Council must think outside the box

Bulawayo is sitting on a “fire bomb” that can grow and explode at any time with dire consequences to the city and its residents.

A flight of firefighters from the city recently forced the closure of two fire stations.

One of them, North End was reopened, but Nkulumane Fire Station remains closed.

There are fears that more could close in a city that, under normal circumstances, has four fire stations – Nkulumane, Nketa, Famona and North End.

We reported yesterday that Bulawayo City Council is losing its trained and experienced firefighters at a rate far higher than the natural replacement rate.

The professionals, who are mostly young, but well trained and experienced, want foreign currency salaries which the city cannot pay.

Chamber Secretary Mrs Sikhangele Zhou told us that it was unfeasible for council to pay salaries in forex because most residents were paying their bills in local currency.

“Council is committed to improving conditions of service for its workers, but will not be able to pay salaries in forex as long as most residents pay bills in local currency.

The council would want to cushion its workers just like what Government did, but does not have required forex,” said Mrs Zhou.

She said young employees were complaining that they could not make ends meet with the salaries council is paying hence many of them were leaving for greener pastures.

“I guess many of them need more to start their lives and as such are looking for jobs that can pay them better salaries.

Sometimes it does get frustrating when you are young and you can’t do things for your family,” said Mrs Zhou.

It is extremely frightening that the city’s disaster response system is itself in a state of disaster.

It is like a hospital with a broken down ambulance, or a soldier at the front, but without arms.

You have to save the life of the ambulance first before it can save a patient’s life.

It is just disaster waiting to happen upon another.

Mrs Zhou noted that the local authority recently recruited 50 people who started training this month.
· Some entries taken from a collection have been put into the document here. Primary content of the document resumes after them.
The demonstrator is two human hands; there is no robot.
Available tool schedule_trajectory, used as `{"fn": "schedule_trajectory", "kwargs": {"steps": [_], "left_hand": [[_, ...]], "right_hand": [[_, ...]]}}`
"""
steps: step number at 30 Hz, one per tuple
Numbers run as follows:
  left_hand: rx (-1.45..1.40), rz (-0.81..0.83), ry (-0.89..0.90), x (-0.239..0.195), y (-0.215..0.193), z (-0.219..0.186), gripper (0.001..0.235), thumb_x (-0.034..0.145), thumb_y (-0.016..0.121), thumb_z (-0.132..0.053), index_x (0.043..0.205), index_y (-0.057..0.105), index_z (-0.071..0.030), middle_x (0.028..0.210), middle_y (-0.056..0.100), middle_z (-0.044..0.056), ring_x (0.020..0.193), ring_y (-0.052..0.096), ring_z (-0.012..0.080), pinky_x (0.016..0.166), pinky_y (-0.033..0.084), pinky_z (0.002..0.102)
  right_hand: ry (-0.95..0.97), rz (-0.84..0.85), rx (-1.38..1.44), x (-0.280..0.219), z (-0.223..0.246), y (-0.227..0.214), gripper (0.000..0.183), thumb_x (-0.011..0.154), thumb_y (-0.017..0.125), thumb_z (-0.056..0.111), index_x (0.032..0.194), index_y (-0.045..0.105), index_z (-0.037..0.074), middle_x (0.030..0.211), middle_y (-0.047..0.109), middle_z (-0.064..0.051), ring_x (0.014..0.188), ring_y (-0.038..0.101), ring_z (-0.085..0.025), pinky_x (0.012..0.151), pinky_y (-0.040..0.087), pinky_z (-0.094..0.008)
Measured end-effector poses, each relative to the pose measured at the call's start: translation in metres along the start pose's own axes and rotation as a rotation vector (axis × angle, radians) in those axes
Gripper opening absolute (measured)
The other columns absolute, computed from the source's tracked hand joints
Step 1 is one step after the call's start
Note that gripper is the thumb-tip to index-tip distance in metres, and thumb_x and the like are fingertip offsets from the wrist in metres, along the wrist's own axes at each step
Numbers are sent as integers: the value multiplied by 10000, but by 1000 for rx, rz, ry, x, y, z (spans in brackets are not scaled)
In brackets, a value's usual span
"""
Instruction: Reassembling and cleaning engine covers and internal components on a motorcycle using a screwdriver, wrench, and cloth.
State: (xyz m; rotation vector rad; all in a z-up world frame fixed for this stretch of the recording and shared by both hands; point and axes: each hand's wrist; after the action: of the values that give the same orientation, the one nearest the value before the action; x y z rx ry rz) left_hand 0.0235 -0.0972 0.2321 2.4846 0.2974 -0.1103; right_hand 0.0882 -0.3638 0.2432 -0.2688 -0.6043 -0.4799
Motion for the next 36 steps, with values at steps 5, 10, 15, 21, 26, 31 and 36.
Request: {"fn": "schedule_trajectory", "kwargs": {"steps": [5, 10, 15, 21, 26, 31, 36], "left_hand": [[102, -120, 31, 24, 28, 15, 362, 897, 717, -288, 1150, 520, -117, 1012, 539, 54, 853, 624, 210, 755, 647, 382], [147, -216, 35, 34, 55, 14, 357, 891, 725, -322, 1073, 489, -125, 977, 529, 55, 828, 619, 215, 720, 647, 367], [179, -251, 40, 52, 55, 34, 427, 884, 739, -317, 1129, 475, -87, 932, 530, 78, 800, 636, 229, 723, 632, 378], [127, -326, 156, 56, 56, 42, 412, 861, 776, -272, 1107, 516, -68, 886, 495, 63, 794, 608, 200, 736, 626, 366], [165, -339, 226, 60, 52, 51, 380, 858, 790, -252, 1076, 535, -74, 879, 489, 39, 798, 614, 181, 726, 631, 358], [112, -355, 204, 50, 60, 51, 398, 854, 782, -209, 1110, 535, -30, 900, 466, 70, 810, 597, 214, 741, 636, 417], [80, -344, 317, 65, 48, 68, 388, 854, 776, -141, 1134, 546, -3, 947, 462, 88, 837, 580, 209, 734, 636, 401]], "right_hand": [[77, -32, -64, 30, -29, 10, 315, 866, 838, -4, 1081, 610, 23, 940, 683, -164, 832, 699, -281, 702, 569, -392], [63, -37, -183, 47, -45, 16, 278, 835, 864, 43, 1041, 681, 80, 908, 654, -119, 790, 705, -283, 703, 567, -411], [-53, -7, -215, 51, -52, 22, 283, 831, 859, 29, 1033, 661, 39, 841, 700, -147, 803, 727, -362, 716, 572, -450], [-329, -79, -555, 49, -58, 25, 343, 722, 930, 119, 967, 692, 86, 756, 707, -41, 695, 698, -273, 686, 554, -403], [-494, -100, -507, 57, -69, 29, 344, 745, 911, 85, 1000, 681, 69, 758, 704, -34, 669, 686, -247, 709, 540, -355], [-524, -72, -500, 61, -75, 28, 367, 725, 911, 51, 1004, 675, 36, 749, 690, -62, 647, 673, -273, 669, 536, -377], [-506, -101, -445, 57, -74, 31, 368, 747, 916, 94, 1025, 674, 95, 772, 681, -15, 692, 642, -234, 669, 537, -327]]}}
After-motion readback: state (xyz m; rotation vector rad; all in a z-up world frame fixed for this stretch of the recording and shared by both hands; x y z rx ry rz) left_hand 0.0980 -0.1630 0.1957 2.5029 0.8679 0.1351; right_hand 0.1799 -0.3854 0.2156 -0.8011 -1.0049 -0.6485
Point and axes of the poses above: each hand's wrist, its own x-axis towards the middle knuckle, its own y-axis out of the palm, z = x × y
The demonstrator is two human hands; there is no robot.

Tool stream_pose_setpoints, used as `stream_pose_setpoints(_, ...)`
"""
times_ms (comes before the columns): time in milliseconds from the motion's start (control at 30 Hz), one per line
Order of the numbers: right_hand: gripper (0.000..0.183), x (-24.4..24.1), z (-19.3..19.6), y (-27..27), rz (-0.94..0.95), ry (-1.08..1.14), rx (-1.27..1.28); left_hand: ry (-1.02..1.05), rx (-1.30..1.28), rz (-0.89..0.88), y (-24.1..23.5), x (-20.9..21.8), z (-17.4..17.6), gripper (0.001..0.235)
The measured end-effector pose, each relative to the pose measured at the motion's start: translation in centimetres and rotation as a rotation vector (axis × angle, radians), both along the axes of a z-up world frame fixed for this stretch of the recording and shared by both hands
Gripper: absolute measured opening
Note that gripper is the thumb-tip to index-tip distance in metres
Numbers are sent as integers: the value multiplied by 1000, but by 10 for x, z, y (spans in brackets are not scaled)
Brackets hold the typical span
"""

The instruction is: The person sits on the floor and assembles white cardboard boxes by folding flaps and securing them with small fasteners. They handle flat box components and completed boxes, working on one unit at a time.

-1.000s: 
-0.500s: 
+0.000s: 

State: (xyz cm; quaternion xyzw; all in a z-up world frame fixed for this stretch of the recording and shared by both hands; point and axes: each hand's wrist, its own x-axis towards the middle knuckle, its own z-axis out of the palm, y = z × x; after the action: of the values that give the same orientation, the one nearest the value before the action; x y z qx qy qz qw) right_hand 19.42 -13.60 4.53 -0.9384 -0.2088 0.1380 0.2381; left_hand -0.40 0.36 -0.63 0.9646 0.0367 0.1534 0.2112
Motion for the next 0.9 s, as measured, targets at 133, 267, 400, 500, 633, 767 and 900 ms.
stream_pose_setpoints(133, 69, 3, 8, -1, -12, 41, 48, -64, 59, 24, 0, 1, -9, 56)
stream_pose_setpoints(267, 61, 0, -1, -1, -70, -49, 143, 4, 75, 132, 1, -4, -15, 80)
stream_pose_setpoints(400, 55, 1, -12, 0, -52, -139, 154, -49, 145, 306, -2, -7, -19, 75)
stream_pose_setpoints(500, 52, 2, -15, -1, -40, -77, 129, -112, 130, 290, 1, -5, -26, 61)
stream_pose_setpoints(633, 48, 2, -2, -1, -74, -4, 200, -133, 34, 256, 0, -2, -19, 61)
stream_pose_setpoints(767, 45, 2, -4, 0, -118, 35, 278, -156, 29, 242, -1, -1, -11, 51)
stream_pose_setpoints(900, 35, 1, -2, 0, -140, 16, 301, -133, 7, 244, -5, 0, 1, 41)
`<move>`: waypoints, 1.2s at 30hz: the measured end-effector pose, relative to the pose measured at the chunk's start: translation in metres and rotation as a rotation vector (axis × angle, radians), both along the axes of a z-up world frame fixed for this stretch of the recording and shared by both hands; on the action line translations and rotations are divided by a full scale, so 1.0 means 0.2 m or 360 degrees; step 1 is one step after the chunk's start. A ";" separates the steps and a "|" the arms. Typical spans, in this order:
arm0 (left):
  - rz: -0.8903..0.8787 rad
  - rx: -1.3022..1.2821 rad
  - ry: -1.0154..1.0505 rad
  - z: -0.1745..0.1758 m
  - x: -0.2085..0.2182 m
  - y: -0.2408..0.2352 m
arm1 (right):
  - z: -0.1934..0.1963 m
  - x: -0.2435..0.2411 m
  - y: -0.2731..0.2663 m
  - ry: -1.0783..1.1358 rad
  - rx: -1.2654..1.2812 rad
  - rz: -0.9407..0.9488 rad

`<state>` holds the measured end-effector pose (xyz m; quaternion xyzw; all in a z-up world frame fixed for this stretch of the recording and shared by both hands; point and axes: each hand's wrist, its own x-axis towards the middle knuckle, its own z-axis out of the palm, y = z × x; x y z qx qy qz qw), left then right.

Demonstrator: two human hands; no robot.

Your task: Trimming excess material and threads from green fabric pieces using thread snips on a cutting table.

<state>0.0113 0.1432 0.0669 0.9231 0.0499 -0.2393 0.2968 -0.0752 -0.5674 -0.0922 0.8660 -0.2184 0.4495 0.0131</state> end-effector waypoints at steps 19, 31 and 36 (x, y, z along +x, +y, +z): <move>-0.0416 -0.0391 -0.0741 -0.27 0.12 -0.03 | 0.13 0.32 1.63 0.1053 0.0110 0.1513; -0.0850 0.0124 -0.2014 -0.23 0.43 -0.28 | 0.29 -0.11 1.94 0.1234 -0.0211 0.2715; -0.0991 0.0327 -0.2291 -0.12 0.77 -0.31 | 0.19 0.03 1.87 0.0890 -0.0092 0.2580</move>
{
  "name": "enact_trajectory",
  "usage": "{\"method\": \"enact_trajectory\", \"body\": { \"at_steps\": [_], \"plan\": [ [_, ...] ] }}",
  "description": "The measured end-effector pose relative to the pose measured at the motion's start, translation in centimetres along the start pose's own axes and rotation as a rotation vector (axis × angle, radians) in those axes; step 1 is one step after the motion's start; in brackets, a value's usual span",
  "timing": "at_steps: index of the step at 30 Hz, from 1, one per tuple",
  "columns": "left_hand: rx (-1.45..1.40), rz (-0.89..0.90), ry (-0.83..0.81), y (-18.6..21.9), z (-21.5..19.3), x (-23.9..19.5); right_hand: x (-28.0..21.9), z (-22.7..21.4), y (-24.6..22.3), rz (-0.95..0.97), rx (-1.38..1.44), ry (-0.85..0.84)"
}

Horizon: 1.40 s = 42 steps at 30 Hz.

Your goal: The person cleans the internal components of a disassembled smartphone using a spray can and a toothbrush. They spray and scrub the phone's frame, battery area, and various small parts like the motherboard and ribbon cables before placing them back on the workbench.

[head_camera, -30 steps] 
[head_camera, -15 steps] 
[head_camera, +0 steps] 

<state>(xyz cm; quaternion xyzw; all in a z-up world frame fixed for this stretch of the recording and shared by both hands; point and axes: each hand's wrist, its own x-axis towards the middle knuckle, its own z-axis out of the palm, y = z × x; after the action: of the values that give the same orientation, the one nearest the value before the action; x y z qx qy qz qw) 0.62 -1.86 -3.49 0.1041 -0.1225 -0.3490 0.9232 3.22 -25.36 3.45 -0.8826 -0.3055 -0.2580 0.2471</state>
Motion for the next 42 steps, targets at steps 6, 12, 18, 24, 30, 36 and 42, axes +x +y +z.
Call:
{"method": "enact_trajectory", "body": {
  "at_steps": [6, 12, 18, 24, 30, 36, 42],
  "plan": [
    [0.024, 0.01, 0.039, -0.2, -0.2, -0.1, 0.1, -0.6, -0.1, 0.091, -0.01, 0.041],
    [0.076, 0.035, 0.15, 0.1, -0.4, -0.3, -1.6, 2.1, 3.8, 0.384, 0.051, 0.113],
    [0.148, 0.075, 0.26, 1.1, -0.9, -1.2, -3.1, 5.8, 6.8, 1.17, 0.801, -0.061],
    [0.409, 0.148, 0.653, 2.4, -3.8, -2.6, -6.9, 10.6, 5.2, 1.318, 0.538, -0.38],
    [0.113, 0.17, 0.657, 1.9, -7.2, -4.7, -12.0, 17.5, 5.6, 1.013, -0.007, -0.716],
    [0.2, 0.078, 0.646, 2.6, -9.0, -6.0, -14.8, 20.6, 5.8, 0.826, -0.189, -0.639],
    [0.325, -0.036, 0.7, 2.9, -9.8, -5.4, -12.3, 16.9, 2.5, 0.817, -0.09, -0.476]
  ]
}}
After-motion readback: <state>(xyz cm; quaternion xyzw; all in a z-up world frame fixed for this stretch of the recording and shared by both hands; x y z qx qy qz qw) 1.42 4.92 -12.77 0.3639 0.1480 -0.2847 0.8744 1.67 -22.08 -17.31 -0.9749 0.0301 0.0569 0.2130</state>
But noting the reasons why council recruited them, we don’t see this as a sustainable solution.

They will finish their training, work for a few months or years and do what their predecessors are doing; resign and go abroad.  It’s putting water in a leaky jug.

We are deeply concerned, nay, as we have said, actually frightened about the city’s fire response system, particularly residents who were served by Nkulumane Fire Station.

Council must think outside the box, or as some say, think as if there is no box, for them to be able to fix the staffing situation at their disaster response system.

This is a more than essential department of council which must be treated as such.

Council has a lot of land, which it can use as part of a package to keep firefighters here.

The Government has been doing that with some critical professionals and we understand that more and more of them are keeping their civil service jobs while utilising the land given to them, not thinking about going abroad.

Perhaps council’s employee grading system may have to be reworked as well so that essential employees such as fire fighters go a rung or two up; with it, a higher package.

The Government bonds some workers, especially in the health sector.

After training them, they cannot leave their civil service jobs until after some time.

If council is not doing this already, they can try it as well, given they train the fire fighters, as Mrs Zhou said.

We are glad that North End is now up and running, but we want Nkulumane Fire Station to reopen as soon as possible.

We want more stations opened, not closed.

Cowdray Park, the city’s largest suburb deserves a fire station, as council rightly said.